Improvement of ABN reliability by introducing uncertainty
Convolutional Neural Networks (CNNs) are being used in a variety of fields centered about image recognition and are achieving high levels of recognition accuracy. However, existing CNNs cannot consider uncertainty in the prediction result, that is, the difficulty of prediction, which means the extent to which the prediction is reliable is unclear. This problem is considered to be the cause of erroneous decisions in the practical use of CNN. In this research, we propose a Bayesian Attention Branch Network (Bayesian ABN) that introduces uncertainty into an ABN. That is to say, the proposed method considers uncertainty in the CNN prediction result by introducing a Bayesian Neural Network (Bayesian NN) into the ABN. In addition, the method focuses on a structure that outputs prediction results from two branches and adopts the result having a lower value of uncertainty. In evaluation experiments using a standard object recognition dataset, we confirmed that the proposed method improves CNN accuracy and reliability.

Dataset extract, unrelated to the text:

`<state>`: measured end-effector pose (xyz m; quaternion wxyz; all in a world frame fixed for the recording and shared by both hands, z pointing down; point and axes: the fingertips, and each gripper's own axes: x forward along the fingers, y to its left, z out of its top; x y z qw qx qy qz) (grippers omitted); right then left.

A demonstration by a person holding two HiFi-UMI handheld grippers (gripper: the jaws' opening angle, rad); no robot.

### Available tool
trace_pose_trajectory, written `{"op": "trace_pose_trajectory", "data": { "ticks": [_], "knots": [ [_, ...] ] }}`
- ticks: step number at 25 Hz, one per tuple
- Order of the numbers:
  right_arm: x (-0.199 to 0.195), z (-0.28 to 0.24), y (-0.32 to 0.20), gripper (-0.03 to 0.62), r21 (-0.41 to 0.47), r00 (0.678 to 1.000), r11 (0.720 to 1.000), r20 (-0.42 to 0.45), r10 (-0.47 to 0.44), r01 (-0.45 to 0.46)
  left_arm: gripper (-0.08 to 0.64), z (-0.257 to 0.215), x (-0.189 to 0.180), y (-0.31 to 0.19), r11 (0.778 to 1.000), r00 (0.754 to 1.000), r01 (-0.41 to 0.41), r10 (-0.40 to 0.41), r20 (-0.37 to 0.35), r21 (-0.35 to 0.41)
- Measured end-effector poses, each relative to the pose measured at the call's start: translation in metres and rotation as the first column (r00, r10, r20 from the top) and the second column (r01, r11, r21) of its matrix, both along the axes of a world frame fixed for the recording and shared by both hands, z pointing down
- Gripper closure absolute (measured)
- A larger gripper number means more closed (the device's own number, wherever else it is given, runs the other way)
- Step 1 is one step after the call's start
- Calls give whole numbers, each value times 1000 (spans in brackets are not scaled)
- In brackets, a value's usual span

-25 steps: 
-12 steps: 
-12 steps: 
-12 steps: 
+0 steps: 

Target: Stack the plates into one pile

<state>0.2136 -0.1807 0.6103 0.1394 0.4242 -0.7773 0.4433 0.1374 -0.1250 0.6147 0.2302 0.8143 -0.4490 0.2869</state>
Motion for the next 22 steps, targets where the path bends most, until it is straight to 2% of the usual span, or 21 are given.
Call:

Domain style conversion for discrimination with attention mechanism
Domain style conversion is a typical application example of a Generative Adversarial Network (GAN), which is a generative technique using adversarial learning. Domain style conversion is used in domain adaptation, which uses an unlabeled image targeted for discrimination and a labeled image not targeted for discrimination, and in few-shot learning having a very small number of training images. However, style conversion is not easy in a state that maintains context beneficial to discrimination in the image. We therefore propose domain style conversion incorporating an attention mechanism to enable style conversion of regions beneficial to discrimination in the input image. This method enables style conversion by focusing on those regions beneficial to discrimination and enables training that, while not necessarily pretty in nature, captures targets of discrimination. Evaluation experiments showed that it was possible to obtain attention maps of regions beneficial to discrimination and thereby improve discrimination performance.